* [Problem statement]
Show all lines from the listing below that contain "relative".

* [Given entries]
========================================
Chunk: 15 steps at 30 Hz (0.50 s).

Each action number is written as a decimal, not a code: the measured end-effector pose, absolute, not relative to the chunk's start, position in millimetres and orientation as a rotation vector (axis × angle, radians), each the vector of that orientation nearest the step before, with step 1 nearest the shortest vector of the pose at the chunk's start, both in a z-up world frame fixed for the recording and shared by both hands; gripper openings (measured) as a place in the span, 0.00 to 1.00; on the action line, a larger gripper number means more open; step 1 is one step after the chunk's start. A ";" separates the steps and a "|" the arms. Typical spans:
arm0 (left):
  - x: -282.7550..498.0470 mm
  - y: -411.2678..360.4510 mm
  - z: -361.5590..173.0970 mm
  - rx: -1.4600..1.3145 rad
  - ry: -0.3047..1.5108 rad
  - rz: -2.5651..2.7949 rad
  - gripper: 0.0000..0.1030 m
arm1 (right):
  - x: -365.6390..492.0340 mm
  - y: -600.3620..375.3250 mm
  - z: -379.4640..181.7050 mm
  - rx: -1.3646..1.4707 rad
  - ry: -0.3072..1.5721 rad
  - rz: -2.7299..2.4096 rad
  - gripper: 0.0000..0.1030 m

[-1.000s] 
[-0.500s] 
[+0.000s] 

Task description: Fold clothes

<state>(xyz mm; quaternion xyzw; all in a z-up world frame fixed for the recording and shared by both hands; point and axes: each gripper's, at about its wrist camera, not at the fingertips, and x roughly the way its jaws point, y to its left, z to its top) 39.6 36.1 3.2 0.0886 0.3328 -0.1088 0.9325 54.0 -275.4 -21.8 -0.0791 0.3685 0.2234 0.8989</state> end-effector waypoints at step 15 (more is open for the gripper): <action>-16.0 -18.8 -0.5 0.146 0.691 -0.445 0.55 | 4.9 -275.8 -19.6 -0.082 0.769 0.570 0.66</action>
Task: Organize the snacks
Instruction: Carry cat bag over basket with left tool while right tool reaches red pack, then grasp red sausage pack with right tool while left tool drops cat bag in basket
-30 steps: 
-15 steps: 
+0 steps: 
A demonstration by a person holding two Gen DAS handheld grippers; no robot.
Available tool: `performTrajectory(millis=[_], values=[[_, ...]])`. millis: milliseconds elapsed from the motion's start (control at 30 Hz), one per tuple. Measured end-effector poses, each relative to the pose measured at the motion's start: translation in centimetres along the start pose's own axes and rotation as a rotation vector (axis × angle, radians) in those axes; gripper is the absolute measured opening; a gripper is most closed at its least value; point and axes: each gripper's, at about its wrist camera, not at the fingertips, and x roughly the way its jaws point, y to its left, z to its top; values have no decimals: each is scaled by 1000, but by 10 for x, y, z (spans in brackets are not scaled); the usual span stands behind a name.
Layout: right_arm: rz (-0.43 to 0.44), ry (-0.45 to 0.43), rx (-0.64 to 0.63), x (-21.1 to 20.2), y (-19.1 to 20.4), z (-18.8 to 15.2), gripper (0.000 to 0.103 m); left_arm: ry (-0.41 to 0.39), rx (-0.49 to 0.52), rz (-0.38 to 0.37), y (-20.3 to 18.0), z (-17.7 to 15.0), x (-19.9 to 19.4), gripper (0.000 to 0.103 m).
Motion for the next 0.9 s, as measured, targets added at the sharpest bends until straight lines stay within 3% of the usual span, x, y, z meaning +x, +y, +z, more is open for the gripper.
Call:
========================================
* [Expected output]
Each action number is written as a decimal, not a code: the measured end-effector pose, absolute, not relative to the chunk's start, position in millimetres and orientation as a rotation vector (axis × angle, radians), each the vector of that orientation nearest the step before, with step 1 nearest the shortest vector of the pose at the chunk's start, both in a z-up world frame fixed for the recording and shared by both hands; gripper openings (measured) as a place in the span, 0.00 to 1.00; on the action line, a larger gripper number means more open; step 1 is one step after the chunk's start. A ";" separates the steps and a "|" the arms. Typical spans:
Available tool: `performTrajectory(millis=[_], values=[[_, ...]])`. millis: milliseconds elapsed from the motion's start (control at 30 Hz), one per tuple. Measured end-effector poses, each relative to the pose measured at the motion's start: translation in centimetres along the start pose's own axes and rotation as a rotation vector (axis × angle, radians) in those axes; gripper is the absolute measured opening; a gripper is most closed at its least value; point and axes: each gripper's, at about its wrist camera, not at the fingertips, and x roughly the way its jaws point, y to its left, z to its top; values have no decimals: each is scaled by 1000, but by 10 for x, y, z (spans in brackets are not scaled); the usual span stands behind a name.

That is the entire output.